Multi-temporal land cover maps with a Hidden Markov Model (MTLCHMM)
This is largely a port of S. Parker Abercrombie's code. The main differences between the original code and this library are:
- MTLCHMM is designed to support any sensor.
- Parallel processing at the pixel level is handled differently (however, no tests between the two have been conducted).

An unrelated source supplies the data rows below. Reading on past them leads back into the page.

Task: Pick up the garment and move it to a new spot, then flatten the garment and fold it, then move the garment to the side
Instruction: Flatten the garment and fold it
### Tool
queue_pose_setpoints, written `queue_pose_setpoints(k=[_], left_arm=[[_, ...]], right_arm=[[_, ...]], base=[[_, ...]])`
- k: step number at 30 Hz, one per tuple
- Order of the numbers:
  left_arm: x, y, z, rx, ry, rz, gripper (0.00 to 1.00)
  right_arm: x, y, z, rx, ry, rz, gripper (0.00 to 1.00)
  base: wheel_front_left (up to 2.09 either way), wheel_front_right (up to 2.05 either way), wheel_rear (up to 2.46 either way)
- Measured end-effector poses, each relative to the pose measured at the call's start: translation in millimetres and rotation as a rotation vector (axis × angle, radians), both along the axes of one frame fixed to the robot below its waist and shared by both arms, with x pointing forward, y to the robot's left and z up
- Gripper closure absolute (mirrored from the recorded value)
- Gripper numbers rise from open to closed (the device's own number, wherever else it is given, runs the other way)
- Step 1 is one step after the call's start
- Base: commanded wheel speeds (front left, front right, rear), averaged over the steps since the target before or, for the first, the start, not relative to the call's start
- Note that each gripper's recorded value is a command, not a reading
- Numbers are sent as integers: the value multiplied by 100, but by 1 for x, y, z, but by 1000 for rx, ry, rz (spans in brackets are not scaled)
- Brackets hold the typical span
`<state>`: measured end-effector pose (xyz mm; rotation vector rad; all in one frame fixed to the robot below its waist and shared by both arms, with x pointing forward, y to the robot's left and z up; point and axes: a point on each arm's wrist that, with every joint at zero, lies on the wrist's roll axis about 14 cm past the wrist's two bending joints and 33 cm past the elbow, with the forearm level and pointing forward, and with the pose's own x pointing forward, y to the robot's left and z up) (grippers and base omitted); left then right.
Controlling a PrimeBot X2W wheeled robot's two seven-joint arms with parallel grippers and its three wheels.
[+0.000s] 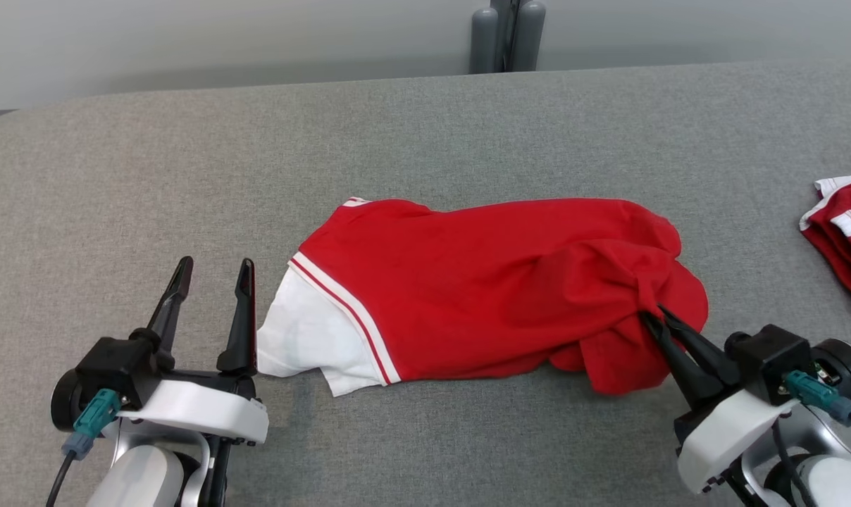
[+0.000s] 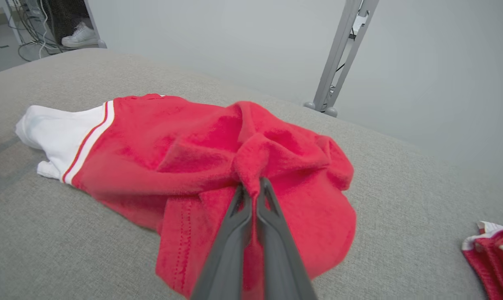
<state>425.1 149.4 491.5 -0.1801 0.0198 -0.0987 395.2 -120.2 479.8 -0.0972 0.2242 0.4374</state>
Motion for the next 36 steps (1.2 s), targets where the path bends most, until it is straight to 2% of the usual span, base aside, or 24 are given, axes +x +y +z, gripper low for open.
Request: queue_pose_setpoints(k=[10, 11, 13, 14, 15, 21, 29, 36], left_arm=[[6, 2, -8, 1, 18, 6, 0], [6, 3, -10, 1, 22, 8, 0], [7, 5, -13, 1, 31, 14, 0], [8, 5, -14, 1, 32, 15, 0], [9, 6, -14, 1, 32, 17, 0], [12, 4, -19, 4, 37, 14, 0], [12, 4, -6, 6, -4, 18, 0], [4, 8, 5, 9, -31, 34, 0]], right_arm=[[37, -10, -31, 69, 47, -78, 100], [42, -11, -34, 80, 48, -87, 95], [51, -13, -40, 109, 50, -109, 45], [55, -15, -42, 120, 49, -123, 13], [60, -17, -44, 130, 42, -136, 0], [75, -43, -50, 175, 11, -235, 0], [63, -85, -36, 214, -67, -370, 0], [46, -87, 12, 222, -229, -385, 0]], base=[[0, 0, 0], [0, 0, 0], [0, 0, 0], [0, 0, 0], [0, 0, 0], [0, 0, 0], [0, 0, 0], [0, 0, 0]])
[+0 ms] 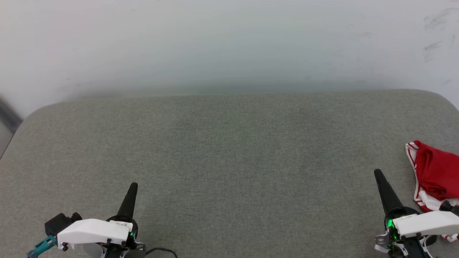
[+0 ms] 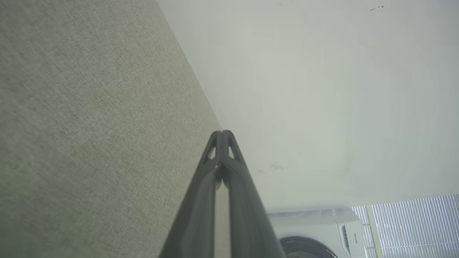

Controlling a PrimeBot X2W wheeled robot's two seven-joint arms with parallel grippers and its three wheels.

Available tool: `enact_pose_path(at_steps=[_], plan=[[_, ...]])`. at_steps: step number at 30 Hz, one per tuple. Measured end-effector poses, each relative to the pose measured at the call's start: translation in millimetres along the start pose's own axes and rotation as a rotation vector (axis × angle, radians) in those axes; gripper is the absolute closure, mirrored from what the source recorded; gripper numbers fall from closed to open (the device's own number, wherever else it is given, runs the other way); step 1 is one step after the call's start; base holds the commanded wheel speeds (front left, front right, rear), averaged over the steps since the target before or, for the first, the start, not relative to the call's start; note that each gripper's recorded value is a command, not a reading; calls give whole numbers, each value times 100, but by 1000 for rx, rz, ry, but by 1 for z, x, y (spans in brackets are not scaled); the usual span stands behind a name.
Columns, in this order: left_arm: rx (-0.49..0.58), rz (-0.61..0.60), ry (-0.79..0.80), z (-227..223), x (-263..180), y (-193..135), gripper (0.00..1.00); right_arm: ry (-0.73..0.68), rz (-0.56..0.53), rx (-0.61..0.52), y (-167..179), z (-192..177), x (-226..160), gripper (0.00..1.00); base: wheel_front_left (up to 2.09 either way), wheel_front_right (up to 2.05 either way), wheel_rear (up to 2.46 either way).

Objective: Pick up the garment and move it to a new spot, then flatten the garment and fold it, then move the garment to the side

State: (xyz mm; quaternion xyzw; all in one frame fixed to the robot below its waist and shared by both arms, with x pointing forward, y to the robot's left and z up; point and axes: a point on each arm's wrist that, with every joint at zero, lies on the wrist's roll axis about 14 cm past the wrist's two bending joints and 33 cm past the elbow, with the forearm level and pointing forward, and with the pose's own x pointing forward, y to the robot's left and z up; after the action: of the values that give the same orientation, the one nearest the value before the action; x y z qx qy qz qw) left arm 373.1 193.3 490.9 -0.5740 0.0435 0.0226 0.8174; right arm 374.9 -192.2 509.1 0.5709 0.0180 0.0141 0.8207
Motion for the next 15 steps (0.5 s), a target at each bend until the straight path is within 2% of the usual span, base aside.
enact_pose_path(at_steps=[15], plan=[[-133, -25, -9, 4, 5, -4, 100, -15, -3, 132, -3, 3, 4, 100, 0, 0, 0]])
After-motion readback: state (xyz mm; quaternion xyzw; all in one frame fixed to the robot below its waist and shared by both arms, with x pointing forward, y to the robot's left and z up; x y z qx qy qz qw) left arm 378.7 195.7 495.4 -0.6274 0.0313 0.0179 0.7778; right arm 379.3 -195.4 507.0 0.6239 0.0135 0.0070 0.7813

Abercrombie, S Parker and Friedl, Mark A (2016) Improving the Consistency of Multitemporal Land Cover Maps Using a Hidden Markov Model. IEEE TRANSACTIONS ON GEOSCIENCE AND REMOTE SENSING, 54(2), 703--713.
>>> import mtlchmm
>>>
>>> hmm_model = mtlchmm.MTLCHMM(method='forward-backward',
>>> transition_prior=0.1,
>>> n_jobs=-1)
>>>
>>> hmm_model.fit_predict(['lc_probas_yr01.tif',
>>> 'lc_probas_yr02.tif',
>>> 'lc_probas_yr03.tif'])
Results from the above example would be written to:
/lc_probas_yr01_hmm.tif
/lc_probas_yr02_hmm.tif
/lc_probas_yr03_hmm.tif
Full example with classification using MpGlue
>>> import mpglue as gl
>>> import mtlchmm
>>>
>>> cl = gl.classification()
>>>
>>> # Load land cover samples.
>>> cl.split_samples('/samples.txt')
>>>
>>> # Train a Random Forest classification model.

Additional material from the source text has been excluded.